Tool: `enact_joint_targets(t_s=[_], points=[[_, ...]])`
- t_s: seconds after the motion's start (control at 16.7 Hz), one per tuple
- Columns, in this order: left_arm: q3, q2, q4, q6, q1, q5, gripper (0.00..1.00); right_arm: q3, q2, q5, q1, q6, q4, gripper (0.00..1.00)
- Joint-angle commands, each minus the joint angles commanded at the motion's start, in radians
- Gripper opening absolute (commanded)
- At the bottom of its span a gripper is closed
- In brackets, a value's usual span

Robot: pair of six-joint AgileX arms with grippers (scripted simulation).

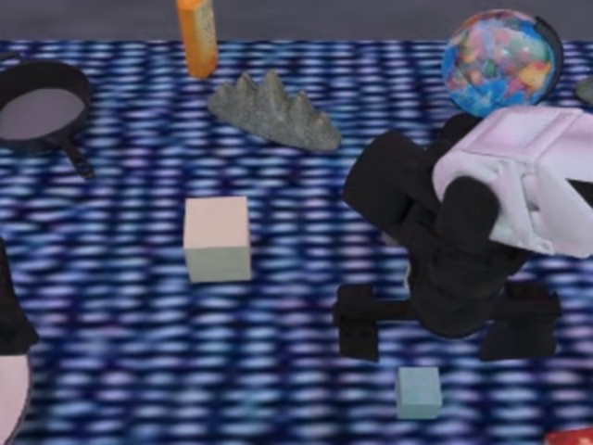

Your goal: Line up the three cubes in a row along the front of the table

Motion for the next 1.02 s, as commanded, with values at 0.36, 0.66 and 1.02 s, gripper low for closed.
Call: enact_joint_targets(t_s=[0.36,0.66,1.02], points=[[0.0,0.0,0.0,0.0,0.0,0.0,1.0,0.05,0.047,-0.001,-0.029,-0.109,-0.012,1.0],[0.0,0.0,0.0,0.0,0.0,0.0,1.0,0.172,0.155,-0.01,-0.106,-0.431,-0.05,1.0],[0.0,0.0,0.0,0.0,0.0,0.0,1.0,0.322,0.296,-0.026,-0.227,-0.952,-0.099,1.0]])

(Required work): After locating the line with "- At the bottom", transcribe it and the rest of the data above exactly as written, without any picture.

(Solution to this task):
- At the bottom of its span a gripper is closed
- In brackets, a value's usual span

Robot: pair of six-joint AgileX arms with grippers (scripted simulation).


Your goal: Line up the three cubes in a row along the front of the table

Motion for the next 1.02 s, as commanded, with values at 0.36, 0.66 and 1.02 s, gripper low for closed.
Call: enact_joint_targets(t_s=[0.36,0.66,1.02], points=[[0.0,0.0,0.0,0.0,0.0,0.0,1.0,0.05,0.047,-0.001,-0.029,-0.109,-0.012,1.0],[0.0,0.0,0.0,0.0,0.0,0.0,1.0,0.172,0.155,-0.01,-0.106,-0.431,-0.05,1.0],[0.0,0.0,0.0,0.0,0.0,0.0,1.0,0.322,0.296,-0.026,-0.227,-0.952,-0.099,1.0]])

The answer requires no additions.